Your goal
Of all the lines in the entries below, give again exactly those starting at the line containing "Find the black left" and ending at the line containing "Find the black flat pad in the picture above.", both ends included, and no others.

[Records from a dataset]
╔══

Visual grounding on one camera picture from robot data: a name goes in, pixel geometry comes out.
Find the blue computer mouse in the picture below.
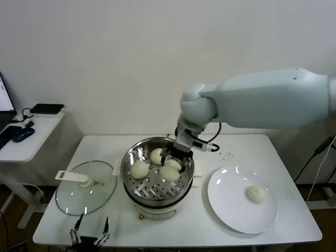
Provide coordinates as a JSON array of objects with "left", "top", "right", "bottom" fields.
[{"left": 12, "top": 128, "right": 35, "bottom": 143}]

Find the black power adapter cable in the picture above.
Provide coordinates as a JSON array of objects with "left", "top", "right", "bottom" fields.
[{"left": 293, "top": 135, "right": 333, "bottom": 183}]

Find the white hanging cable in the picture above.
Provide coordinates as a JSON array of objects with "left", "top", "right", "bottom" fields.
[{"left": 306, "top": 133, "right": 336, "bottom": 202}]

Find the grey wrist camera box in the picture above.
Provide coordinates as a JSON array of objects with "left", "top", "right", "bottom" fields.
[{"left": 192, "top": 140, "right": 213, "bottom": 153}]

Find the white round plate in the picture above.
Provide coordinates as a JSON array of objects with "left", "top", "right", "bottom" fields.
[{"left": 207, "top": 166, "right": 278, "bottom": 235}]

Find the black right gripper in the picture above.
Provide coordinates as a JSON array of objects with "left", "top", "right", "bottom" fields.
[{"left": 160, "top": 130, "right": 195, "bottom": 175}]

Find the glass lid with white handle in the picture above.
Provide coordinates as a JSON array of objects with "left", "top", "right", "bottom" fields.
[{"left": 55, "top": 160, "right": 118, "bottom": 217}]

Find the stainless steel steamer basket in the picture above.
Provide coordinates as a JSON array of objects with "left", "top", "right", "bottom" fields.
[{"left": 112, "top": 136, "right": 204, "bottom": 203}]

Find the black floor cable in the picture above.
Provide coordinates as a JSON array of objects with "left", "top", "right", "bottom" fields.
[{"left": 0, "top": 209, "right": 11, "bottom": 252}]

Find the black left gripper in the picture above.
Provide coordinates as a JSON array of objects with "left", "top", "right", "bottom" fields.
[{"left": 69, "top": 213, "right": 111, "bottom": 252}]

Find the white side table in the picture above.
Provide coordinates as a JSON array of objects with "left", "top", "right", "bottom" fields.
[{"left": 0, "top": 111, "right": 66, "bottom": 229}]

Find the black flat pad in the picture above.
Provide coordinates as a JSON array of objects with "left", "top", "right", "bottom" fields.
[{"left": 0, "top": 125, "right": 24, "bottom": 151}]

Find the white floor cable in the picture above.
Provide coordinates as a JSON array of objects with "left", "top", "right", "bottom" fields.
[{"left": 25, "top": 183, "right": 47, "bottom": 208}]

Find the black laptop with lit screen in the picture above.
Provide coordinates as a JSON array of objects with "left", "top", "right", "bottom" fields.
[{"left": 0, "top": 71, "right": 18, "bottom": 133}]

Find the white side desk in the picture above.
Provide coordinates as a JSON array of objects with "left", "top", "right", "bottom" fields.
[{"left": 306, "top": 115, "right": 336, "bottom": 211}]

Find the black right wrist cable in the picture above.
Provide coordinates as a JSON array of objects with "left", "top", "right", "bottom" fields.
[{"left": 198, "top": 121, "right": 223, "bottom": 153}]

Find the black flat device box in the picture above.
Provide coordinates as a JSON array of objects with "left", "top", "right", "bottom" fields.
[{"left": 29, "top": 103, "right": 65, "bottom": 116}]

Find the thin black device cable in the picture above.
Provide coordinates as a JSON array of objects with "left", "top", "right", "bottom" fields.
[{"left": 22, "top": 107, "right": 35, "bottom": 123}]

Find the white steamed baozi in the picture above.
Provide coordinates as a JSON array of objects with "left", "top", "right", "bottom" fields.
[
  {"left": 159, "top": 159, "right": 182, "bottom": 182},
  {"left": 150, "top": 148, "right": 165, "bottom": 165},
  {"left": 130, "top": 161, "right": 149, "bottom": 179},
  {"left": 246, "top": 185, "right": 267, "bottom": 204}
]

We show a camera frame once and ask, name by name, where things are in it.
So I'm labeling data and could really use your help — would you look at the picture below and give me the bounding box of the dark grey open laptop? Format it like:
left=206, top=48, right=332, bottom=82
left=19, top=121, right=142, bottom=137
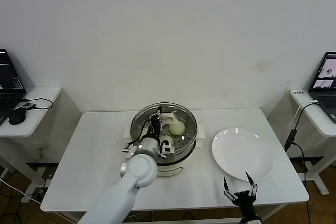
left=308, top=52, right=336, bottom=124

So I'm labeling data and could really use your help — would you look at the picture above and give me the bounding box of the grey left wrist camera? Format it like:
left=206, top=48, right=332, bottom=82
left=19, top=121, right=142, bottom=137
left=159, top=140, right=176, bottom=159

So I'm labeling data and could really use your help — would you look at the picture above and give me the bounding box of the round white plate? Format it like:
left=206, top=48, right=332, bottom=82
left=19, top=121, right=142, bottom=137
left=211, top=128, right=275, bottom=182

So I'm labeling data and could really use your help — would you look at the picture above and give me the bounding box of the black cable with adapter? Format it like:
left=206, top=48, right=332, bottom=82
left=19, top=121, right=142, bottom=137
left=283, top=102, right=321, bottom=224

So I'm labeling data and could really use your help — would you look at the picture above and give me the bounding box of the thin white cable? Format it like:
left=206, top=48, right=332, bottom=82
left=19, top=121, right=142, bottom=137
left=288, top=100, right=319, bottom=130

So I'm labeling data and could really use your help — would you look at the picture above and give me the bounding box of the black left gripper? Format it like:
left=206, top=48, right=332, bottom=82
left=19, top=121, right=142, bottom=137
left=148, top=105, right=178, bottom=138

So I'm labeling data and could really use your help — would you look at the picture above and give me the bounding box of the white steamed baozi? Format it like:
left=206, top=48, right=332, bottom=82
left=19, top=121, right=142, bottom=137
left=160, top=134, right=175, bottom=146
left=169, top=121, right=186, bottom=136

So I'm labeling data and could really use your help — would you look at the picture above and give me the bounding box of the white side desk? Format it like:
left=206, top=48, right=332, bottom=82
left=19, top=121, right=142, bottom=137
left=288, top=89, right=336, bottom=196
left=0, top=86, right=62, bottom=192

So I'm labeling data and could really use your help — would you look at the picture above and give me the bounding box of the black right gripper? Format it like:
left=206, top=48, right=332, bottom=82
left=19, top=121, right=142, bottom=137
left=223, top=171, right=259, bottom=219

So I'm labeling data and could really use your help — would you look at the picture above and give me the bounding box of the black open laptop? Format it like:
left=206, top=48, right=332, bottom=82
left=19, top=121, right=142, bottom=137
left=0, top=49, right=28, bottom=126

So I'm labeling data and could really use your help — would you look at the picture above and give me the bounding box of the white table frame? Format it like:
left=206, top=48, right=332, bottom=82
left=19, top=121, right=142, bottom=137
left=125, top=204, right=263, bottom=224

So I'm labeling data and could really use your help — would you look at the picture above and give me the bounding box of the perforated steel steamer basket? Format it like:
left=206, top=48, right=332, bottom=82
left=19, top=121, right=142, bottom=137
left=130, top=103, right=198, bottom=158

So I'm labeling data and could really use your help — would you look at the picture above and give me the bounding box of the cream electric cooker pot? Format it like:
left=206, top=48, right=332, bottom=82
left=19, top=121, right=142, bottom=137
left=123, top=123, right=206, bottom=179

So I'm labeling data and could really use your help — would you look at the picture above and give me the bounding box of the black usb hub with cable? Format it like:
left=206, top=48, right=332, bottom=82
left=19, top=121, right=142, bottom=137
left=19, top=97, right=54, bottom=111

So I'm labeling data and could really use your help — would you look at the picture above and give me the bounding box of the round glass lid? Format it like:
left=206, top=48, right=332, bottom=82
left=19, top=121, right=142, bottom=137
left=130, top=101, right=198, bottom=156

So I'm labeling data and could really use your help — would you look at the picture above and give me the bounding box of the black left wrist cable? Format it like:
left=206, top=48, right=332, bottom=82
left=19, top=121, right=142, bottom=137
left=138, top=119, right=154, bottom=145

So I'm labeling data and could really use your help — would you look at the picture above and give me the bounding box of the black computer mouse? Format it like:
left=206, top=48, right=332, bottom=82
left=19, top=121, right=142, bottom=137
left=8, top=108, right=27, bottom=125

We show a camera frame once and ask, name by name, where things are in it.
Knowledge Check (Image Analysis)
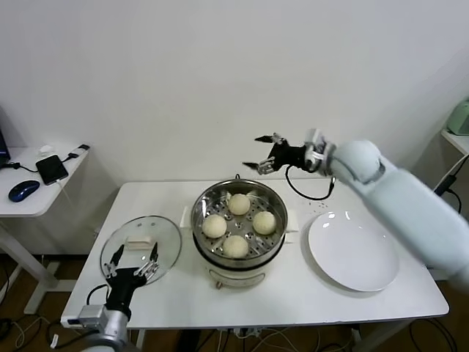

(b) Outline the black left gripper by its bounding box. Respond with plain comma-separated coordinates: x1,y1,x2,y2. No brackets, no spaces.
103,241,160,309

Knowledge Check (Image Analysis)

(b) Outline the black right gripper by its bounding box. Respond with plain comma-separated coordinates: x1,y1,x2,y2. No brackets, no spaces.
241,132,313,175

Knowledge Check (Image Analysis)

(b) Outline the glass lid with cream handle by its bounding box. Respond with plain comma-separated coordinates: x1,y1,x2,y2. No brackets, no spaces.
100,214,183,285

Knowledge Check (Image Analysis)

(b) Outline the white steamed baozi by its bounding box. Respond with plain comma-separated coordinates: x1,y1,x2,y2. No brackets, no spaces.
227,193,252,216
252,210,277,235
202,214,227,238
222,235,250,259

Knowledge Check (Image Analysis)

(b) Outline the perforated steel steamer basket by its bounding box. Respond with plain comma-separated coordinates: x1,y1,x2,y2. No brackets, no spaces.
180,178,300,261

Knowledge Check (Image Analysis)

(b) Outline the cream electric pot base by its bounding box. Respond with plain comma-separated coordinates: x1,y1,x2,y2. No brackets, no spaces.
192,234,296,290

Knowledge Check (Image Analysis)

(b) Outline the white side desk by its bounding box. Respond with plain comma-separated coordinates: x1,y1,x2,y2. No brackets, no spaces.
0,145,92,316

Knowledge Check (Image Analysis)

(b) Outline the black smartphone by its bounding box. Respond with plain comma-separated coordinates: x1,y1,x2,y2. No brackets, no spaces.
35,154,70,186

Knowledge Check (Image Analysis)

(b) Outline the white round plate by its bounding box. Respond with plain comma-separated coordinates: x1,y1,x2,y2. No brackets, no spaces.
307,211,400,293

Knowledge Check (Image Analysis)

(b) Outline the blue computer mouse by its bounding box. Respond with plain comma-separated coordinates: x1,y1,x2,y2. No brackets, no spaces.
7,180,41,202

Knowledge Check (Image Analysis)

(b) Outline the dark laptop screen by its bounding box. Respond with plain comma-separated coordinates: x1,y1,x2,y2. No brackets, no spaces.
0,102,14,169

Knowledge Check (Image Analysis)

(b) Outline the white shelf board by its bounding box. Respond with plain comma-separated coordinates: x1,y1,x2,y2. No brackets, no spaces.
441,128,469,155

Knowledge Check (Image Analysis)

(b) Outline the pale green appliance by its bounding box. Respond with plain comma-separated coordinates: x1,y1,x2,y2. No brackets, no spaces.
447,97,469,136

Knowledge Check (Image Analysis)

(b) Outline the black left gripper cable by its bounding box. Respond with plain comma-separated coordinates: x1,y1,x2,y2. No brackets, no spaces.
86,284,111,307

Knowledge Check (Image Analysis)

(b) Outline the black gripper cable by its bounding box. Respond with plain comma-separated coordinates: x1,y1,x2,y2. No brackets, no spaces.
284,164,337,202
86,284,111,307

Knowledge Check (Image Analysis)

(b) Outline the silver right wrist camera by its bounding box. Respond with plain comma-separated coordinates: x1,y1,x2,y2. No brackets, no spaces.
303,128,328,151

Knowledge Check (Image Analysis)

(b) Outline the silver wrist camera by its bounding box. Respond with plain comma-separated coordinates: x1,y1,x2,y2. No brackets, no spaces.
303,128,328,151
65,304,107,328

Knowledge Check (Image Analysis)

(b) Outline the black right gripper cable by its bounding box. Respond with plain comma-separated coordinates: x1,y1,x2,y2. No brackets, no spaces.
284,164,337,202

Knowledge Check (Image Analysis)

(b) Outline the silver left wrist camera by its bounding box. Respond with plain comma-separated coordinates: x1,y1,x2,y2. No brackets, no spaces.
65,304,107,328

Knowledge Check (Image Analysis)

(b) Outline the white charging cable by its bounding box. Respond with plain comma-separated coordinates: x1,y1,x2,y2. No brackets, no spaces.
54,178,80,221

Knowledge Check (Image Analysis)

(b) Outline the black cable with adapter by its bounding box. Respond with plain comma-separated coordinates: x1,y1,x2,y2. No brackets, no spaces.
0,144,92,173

╚══

Solution below
Find the black left gripper in the picture above.
Provide coordinates as a JSON array of objects with "left", "top", "right", "bottom" fields.
[{"left": 69, "top": 213, "right": 111, "bottom": 252}]

Find the white side table in the picture above.
Provide coordinates as a JSON array of objects with "left", "top", "right", "bottom" fields.
[{"left": 0, "top": 111, "right": 66, "bottom": 229}]

Find the black flat pad in the picture above.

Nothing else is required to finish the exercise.